● **Task objective**
Return every line of the listing exactly as written.

● **Data segment**
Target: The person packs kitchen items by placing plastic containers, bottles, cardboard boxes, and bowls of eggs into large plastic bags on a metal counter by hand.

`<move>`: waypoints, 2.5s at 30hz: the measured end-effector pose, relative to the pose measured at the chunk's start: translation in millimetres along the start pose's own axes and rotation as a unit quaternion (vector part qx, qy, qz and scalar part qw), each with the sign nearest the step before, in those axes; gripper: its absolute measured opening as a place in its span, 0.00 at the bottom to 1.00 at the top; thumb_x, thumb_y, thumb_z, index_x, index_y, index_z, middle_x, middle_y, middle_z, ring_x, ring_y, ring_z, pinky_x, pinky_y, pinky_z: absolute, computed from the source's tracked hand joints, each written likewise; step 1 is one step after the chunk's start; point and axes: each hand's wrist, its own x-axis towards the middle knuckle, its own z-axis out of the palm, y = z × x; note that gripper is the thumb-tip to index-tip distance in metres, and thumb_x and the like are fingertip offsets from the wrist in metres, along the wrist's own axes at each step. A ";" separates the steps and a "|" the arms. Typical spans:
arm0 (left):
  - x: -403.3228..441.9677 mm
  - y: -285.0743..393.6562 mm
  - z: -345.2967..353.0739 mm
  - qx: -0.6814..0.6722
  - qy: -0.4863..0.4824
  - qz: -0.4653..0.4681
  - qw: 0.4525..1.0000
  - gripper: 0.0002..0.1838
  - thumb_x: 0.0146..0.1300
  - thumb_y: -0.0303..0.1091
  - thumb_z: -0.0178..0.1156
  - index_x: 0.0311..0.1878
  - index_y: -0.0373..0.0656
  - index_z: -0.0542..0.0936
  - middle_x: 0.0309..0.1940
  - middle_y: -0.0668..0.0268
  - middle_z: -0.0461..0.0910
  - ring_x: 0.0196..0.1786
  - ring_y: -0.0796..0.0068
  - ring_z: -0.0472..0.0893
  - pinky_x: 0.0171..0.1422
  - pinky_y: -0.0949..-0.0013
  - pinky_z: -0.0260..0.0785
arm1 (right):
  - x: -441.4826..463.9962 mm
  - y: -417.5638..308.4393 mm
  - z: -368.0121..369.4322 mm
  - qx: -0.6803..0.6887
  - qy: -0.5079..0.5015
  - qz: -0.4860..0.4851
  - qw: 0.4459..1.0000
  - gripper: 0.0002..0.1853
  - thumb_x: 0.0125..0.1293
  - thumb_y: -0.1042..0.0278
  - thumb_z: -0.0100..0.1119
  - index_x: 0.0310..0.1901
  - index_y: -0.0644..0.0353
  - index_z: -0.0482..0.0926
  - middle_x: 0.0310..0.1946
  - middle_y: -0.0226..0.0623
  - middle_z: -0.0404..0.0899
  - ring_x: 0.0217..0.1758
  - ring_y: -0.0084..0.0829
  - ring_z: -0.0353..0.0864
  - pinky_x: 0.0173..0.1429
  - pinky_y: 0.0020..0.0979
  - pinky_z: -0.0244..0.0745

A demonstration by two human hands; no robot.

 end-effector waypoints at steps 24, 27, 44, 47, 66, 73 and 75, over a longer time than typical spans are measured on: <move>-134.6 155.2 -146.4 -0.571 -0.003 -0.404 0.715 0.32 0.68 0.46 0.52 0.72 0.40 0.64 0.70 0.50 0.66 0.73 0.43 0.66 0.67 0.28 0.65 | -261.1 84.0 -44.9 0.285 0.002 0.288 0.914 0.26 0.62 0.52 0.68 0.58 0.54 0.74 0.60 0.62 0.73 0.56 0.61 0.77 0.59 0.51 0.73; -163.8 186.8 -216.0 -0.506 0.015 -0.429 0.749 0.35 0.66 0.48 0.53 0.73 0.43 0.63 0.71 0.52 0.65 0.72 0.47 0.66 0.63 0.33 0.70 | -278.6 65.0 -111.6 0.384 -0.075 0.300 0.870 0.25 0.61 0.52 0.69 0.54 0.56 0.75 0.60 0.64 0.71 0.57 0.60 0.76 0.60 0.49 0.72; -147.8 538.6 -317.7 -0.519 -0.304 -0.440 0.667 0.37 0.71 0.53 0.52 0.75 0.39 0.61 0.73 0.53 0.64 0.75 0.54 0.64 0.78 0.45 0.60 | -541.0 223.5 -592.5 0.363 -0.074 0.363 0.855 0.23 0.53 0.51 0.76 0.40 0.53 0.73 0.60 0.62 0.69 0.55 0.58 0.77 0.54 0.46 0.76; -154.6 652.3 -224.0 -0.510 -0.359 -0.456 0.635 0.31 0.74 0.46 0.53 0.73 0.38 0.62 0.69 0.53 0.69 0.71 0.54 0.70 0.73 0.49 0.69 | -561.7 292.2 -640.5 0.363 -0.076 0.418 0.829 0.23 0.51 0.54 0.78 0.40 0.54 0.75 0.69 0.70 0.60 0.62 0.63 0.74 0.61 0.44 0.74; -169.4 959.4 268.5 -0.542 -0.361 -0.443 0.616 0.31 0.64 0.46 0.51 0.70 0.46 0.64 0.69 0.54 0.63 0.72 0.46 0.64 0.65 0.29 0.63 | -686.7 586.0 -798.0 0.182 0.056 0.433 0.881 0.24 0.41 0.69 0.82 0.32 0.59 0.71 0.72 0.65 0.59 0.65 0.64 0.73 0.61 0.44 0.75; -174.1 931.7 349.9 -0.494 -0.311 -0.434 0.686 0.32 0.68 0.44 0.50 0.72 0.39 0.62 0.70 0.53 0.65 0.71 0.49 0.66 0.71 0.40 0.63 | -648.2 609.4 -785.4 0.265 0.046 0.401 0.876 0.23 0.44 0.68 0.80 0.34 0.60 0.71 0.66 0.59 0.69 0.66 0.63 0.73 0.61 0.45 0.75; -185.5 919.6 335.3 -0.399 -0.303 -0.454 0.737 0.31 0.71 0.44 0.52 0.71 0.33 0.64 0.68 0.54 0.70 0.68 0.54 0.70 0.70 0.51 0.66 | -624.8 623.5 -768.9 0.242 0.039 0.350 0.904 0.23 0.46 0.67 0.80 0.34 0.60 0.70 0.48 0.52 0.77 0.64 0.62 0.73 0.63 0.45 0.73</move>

● **Answer to this task**
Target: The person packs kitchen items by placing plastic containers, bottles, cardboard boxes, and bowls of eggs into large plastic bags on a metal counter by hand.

`<move>`: waypoints, 2.5s at 30hz: the measured end-effector pose, relative to the pose measured at the chunk's start: translation in millimetres along the start pose's own axes and rotation as a unit quaternion (vector part qx, qy, qz and scalar part qw), each with the sign nearest the step before, in those axes; gripper: its absolute measured opening as a place in its span, 0.00 at the bottom to 1.00 at the top; thumb_x, thumb_y, thumb_z, index_x, index_y, index_z, middle_x, middle_y, middle_z, ring_x, ring_y, ring_z, pinky_x, pinky_y, pinky_z: absolute, computed from the source's tracked hand joints, each written likewise; step 1 is one step after the chunk's start; point and axes: each hand's wrist, its own x-axis towards the middle knuckle, its own z-axis out of the palm, y = z × x; note that gripper is the thumb-tip to index-tip distance in metres, and thumb_x and the like are fingertip offsets from the wrist in metres, along the wrist's own axes at each step. A ";" separates the steps and a "|" the arms. Typical spans:
arm0 (left):
  - x: -403.3228..441.9677 mm
  - y: -285.0743..393.6562 mm
  - z: -345.2967..353.0739 mm
  - qx: -0.6814..0.6722
  - qy: -0.4863..0.4824
  - qz: -0.4653..0.4681
  - qw: 0.4525..1.0000
  - gripper: 0.0002..0.1838
  - thumb_x: 0.0146..0.1300
  - thumb_y: -0.0303..0.1091
  - thumb_z: -0.0178..0.1156
  - index_x: 0.0311..0.1878
  - index_y: -0.0373..0.0656
  - index_z: -0.0542..0.0936
  - middle_x: 0.0309..0.1940
  - middle_y: -0.0668..0.0268
  - middle_z: -0.0461..0.0910
  - ring_x: 0.0196..0.1786
  - ring_y: -0.0796..0.0068
  - ring_z: -0.0472..0.0893
  - pinky_x: 0.0171..0.1422
  - pinky_y: -0.0949..-0.0013
  - pinky_z: -0.0260..0.0785
arm1 (right):
  - x: -441.4826..463.9962 mm
  - y: -417.5638..308.4393 mm
  - z: -368.0121..369.4322 mm
  - qx: -0.6803..0.6887
  - qy: -0.5079..0.5015
  - qz: -0.4860..0.4851
  - qw: 0.4459..1.0000
  - gripper: 0.0002..0.1853
  - thumb_x: 0.0125..0.1293
  - thumb_y: -0.1042..0.0278
  - thumb_z: -0.0100..0.1119
  - index_x: 0.0310..0.1901
  - index_y: -0.0644..0.0353
  - index_z: -0.0482..0.0926
  - middle_x: 0.0310..0.1946
  - middle_y: -0.0226..0.0623
  - middle_z: -0.0404..0.0899
  - ring_x: 0.0217..0.1758
  - ring_y: -0.0084..0.0829
  - ring_z: -0.0353..0.0864
  - pinky_x: 0.0173..0.1429
  - pinky_y: 0.0020..0.0979
  - pinky_z: -0.0244..0.0745

A demonstration by two human hands; no robot.

 end-effector waypoints at steps 24, 27, 44, 47, 66, 73 and 75, over a longer time than typical spans are measured on: <move>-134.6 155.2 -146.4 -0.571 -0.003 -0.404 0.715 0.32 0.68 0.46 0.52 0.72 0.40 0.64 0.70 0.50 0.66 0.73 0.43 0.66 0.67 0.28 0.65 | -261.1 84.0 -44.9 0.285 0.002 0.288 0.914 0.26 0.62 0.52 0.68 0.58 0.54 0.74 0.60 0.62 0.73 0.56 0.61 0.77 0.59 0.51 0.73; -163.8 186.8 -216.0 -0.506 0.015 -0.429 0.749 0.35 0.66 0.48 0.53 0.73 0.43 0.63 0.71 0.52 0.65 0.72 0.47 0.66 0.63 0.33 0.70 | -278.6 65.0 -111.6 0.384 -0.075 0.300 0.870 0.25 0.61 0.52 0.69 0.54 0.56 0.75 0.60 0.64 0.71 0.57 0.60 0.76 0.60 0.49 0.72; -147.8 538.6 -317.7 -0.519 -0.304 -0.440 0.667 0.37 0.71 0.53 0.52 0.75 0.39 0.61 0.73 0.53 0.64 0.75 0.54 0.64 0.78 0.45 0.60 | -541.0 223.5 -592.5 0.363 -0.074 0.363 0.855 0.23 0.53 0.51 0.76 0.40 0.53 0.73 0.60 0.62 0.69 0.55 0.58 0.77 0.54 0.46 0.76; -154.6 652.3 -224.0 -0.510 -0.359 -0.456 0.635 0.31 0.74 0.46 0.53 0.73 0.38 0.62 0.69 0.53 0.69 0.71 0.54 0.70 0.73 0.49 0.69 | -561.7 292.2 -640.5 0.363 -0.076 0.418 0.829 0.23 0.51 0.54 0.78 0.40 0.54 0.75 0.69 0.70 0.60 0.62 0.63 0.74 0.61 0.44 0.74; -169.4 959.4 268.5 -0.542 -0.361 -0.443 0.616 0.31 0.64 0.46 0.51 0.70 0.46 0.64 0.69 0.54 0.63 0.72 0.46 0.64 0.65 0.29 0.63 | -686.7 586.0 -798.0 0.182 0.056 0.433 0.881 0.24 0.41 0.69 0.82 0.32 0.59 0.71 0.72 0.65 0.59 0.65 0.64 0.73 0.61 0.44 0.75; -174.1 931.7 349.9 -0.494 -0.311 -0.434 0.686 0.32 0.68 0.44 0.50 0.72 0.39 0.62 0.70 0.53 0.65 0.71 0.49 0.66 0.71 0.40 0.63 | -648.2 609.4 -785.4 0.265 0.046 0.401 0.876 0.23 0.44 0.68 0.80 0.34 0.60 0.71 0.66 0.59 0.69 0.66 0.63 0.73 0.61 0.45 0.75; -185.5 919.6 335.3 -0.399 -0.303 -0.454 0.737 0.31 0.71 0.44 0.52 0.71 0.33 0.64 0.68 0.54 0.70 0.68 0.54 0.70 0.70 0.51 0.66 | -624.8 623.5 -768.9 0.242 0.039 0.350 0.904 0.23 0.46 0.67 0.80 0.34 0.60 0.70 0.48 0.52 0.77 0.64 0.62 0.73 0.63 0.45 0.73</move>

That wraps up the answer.